WHAT THIS TASK INVOLVES: Produce word for word the lines of the data below running from the one that has "Picture: 290 x" to the one that has "From the lens to the pinch", inclusive, and no others.

Items listed in a dataset
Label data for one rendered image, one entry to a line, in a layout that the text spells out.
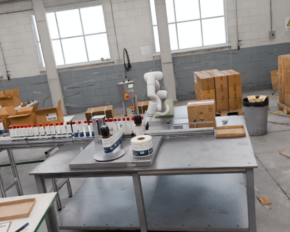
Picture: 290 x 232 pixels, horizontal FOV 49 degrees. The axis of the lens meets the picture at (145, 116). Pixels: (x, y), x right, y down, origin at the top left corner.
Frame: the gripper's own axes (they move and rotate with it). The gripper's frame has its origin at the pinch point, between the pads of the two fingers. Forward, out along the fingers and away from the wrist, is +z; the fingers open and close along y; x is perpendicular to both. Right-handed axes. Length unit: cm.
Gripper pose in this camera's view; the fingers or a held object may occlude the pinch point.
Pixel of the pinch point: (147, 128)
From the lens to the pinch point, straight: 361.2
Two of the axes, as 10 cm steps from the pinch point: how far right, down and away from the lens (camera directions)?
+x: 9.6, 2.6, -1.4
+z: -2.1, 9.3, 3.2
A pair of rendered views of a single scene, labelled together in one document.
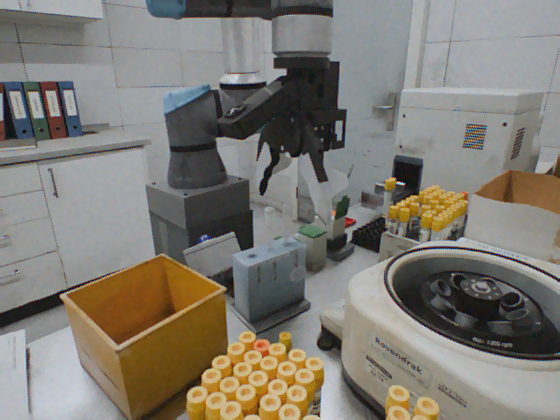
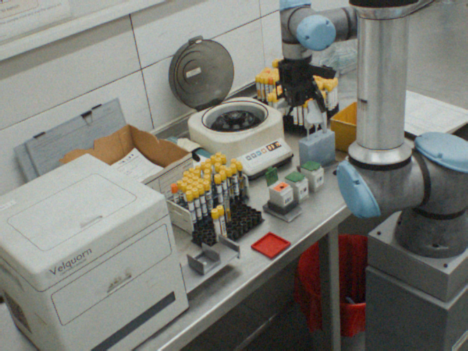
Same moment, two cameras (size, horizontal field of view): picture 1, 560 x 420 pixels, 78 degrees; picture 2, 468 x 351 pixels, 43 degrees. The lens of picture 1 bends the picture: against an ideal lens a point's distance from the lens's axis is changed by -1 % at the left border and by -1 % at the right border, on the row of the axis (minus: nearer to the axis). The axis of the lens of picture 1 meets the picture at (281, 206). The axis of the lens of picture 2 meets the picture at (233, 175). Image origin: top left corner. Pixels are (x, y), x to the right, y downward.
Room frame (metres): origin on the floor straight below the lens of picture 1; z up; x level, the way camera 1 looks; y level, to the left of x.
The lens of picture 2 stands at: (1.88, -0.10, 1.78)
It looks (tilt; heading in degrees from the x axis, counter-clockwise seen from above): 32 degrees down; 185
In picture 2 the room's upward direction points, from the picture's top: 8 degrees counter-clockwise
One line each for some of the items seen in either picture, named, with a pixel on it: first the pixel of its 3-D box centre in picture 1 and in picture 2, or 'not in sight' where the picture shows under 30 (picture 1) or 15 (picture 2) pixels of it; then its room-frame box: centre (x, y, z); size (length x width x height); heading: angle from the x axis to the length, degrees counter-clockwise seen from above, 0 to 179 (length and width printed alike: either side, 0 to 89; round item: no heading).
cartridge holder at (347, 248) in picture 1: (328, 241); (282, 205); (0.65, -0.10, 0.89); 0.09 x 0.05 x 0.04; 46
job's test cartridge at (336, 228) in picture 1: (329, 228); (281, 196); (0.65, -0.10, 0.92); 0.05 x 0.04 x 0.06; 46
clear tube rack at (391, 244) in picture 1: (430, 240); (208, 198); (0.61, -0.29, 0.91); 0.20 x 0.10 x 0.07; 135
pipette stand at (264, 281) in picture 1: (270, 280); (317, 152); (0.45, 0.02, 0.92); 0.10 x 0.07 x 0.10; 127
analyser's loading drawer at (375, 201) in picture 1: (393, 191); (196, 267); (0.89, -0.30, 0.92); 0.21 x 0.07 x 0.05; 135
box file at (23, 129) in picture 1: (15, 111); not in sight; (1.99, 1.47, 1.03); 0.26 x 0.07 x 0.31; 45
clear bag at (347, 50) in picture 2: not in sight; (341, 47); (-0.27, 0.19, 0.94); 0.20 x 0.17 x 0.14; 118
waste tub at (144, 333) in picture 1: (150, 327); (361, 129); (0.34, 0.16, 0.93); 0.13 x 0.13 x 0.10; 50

...

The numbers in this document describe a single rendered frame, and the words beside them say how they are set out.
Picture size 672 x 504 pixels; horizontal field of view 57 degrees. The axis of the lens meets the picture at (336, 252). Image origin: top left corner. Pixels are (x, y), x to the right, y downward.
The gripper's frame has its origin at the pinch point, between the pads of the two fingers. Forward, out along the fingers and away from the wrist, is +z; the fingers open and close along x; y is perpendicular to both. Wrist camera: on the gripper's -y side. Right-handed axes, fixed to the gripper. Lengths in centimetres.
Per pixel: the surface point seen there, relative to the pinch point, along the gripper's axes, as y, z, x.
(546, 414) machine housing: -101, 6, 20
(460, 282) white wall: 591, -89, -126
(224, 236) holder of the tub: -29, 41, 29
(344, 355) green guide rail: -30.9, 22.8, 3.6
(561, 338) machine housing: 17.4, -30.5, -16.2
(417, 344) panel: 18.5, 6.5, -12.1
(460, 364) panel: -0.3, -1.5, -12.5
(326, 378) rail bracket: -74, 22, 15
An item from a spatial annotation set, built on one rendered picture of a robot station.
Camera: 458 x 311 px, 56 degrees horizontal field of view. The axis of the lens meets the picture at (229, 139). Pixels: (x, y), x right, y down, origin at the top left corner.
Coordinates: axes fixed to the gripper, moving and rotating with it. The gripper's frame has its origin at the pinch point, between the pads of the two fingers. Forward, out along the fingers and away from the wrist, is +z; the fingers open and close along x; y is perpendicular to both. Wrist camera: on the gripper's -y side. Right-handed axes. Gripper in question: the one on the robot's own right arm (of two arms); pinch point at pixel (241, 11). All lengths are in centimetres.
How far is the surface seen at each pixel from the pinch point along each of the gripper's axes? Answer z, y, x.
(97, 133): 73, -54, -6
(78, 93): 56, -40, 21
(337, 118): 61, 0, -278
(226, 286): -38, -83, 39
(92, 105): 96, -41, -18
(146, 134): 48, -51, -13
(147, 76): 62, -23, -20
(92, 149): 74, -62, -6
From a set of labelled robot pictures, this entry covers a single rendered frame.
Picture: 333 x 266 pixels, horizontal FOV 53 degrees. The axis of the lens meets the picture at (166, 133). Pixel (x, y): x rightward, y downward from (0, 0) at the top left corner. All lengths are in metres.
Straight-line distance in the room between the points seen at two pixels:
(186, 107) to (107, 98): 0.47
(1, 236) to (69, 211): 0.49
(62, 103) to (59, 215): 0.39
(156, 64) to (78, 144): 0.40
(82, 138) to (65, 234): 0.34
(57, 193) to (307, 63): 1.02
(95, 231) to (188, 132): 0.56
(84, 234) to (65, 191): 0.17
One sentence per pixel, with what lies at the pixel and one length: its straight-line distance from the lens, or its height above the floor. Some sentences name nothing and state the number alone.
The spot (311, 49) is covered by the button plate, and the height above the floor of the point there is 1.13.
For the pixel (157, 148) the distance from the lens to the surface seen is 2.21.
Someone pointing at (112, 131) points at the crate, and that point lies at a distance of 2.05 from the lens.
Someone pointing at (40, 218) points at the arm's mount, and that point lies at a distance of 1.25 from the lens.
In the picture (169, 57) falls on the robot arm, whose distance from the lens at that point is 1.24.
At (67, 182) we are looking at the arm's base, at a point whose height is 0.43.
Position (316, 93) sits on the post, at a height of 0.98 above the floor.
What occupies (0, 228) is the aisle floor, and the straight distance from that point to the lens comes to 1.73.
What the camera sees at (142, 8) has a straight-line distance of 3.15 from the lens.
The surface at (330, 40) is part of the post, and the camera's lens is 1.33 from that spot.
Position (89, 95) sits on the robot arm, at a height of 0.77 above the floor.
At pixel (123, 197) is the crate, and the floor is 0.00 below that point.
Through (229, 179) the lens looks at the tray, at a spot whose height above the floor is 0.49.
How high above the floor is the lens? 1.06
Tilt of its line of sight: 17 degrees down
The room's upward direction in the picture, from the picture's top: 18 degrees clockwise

TASK ANSWER:
Picture: 290 x 232 pixels, horizontal FOV 49 degrees. The axis of the lens meets the picture at (145, 116). Pixels: (x, y), x right, y down, origin at the top left corner.
Frame: the gripper's own axes (they move and rotate with it). The gripper's frame has its origin at the pinch point, between the pads of the two fingers. Forward, out along the fingers and away from the wrist, is +z; the fingers open and close along y; x is perpendicular to both. Right-handed axes. Length unit: cm.
Gripper pose in this camera's view; the fingers or a held object may occlude the pinch point.
Pixel of the pinch point: (147, 128)
From the lens to the pinch point, straight: 361.2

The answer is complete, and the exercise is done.